_Instructions to follow_
Set every entry down again, unchanged, picture-free.

Source records
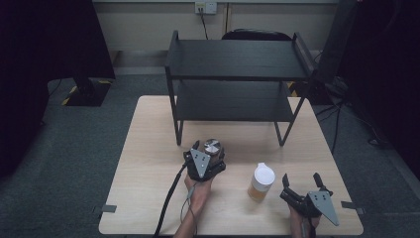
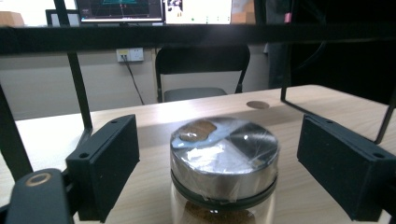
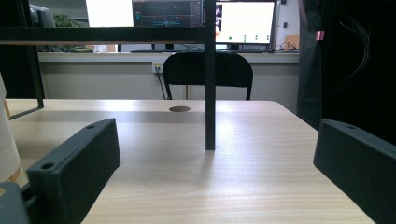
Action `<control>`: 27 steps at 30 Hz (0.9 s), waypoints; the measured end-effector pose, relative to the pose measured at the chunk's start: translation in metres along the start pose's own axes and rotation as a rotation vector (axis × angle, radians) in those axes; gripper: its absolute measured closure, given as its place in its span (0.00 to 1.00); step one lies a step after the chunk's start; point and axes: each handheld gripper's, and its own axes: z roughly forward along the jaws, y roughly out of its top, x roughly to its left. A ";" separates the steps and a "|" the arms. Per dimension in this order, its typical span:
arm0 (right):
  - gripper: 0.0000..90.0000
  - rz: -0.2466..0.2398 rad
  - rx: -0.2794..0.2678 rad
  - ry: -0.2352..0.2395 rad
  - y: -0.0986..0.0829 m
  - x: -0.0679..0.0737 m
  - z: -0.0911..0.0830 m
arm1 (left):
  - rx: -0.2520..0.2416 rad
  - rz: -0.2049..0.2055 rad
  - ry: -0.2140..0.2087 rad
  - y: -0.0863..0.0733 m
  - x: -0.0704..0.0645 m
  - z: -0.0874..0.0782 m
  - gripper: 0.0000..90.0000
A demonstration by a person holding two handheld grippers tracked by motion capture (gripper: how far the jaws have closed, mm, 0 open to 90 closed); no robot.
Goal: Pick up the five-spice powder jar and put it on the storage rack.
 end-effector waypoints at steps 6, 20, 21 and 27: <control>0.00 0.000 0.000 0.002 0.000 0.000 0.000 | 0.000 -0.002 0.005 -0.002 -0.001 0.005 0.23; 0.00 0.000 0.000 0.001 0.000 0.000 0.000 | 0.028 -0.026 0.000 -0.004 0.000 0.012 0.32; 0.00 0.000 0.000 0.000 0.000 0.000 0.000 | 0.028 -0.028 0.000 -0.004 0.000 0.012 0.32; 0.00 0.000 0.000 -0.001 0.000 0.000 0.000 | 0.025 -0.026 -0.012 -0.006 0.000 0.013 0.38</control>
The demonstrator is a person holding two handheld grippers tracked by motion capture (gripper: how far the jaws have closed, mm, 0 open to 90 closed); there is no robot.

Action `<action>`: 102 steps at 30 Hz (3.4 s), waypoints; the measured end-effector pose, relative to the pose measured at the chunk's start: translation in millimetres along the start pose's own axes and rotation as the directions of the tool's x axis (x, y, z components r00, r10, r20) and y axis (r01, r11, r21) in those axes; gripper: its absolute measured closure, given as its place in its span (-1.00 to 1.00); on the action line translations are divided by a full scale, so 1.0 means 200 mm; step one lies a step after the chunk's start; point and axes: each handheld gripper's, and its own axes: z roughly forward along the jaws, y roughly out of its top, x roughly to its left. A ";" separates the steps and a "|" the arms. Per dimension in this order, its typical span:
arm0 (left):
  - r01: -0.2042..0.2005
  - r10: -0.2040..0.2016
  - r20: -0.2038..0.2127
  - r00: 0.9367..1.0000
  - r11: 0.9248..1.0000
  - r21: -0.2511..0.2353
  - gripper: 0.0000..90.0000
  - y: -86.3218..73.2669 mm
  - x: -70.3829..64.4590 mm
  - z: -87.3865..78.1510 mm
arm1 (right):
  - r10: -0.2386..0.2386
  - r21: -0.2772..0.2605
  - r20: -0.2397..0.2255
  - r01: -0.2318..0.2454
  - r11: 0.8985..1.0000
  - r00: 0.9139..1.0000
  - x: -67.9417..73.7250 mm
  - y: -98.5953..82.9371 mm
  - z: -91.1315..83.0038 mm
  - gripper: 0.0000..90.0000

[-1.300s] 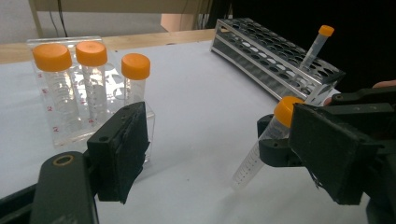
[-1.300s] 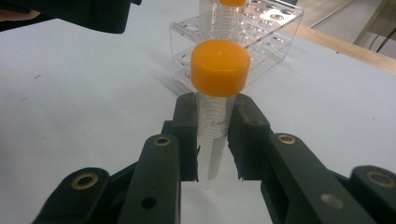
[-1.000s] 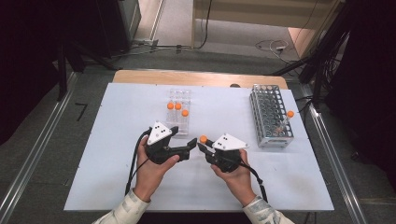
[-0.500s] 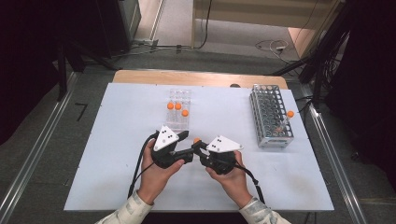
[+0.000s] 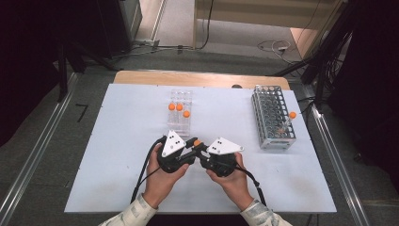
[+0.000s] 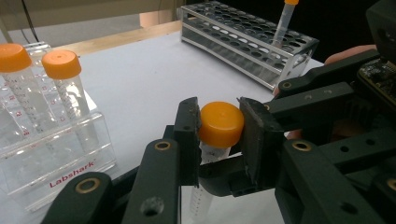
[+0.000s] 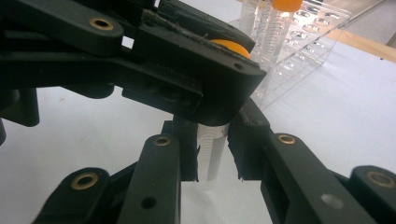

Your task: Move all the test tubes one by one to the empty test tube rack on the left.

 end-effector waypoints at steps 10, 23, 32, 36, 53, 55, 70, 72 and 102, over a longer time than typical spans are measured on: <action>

_Output of the exercise_
Action `<control>`: 27 steps at 30 Hz (0.9 s), waypoints; the measured end-effector pose, relative to the pose measured at the chunk's start: translation in metres along the start pose's own axes and rotation as a rotation vector (axis × angle, radians) in those axes; gripper: its absolute measured closure, given as its place in its span (0.00 to 1.00); step one lies a step after the chunk's start; point and axes: each handheld gripper's, and its own axes: z roughly forward along the jaws, y roughly out of its top, x roughly to its left. A ";" separates the steps and a "|" the arms. Per dimension in this order, its typical span:
arm0 (right):
  - gripper: 0.0000..90.0000
  - rz: -0.2466..0.2398 rad
  - rx: -0.2794..0.2678 rad
  - ry: -0.2352..0.2395 rad
  - y: -0.0986..0.0829 m
  - x: -0.0679..0.0737 m
  - z: -0.0911..0.0830 m
arm1 (left):
  - rx: -0.2520..0.2416 rad
  - rz: -0.2049..0.2055 rad
  - ry: -0.2140..0.2087 rad
  - y: -0.0863..0.0733 m
  - x: -0.0704..0.0645 m
  - z: -0.0874..0.0782 m
  - gripper: 0.0000..90.0000
A demonstration by a person holding two handheld grippers tracked by motion capture (gripper: how far the jaws have closed, mm, 0 open to 90 closed); no robot.
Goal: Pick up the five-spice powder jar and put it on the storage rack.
 end-effector waypoints at steps 6, 20, 21 and 27: <control>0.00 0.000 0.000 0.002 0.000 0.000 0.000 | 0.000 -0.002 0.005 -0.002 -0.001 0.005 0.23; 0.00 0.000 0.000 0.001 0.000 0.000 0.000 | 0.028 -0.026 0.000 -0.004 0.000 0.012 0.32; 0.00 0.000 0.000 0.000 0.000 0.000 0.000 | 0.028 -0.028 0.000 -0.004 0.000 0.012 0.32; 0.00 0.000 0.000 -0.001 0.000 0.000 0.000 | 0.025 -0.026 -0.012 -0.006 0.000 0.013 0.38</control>
The demonstrator is a person holding two handheld grippers tracked by motion capture (gripper: how far the jaws have closed, mm, 0 open to 90 closed); there is no robot.

Action `<action>`: 102 steps at 30 Hz (3.4 s), waypoints; the measured end-effector pose, relative to the pose measured at the chunk's start: translation in millimetres along the start pose's own axes and rotation as the directions of the tool's x axis (x, y, z components r00, r10, r20) and y axis (r01, r11, r21) in those axes; gripper: its absolute measured closure, given as its place in its span (-1.00 to 1.00); on the action line translations are divided by a full scale, so 1.0 means 200 mm; step one lies a step after the chunk's start; point and axes: each handheld gripper's, and its own axes: z roughly forward along the jaws, y roughly out of its top, x roughly to its left. A ";" separates the steps and a "|" the arms. Per dimension in this order, its typical span:
arm0 (left):
  - r01: -0.2042..0.2005
  - r10: -0.2040..0.2016
  - r20: -0.2038..0.2127
  - r00: 0.9367..1.0000
  - r11: 0.9248..1.0000
  - r21: -0.2511..0.2353
  - gripper: 0.0000..90.0000
  - y: -86.3218..73.2669 mm
  - x: -70.3829..64.4590 mm
  - z: -87.3865..78.1510 mm
arm1 (right):
  - r10: -0.2386..0.2386
  - r21: -0.2772..0.2605
  - r20: -0.2397..0.2255
  - r01: -0.2318..0.2454
  - r11: 0.8985..1.0000
  - r00: 0.9139..1.0000
  - x: -67.9417..73.7250 mm
  - y: -98.5953..82.9371 mm
  - z: -91.1315..83.0038 mm
  - gripper: 0.0000..90.0000

[-1.300s] 
[-1.300s] 
[-1.000s] 
[-0.500s] 
[+0.000s] 
[+0.000s] 
[+0.000s] 

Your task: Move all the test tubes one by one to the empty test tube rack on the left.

 end-effector waypoints at steps 10, 23, 32, 36, 53, 55, 70, 72 and 102, over a longer time than typical spans are measured on: <action>

The answer to this exercise has been fully stated.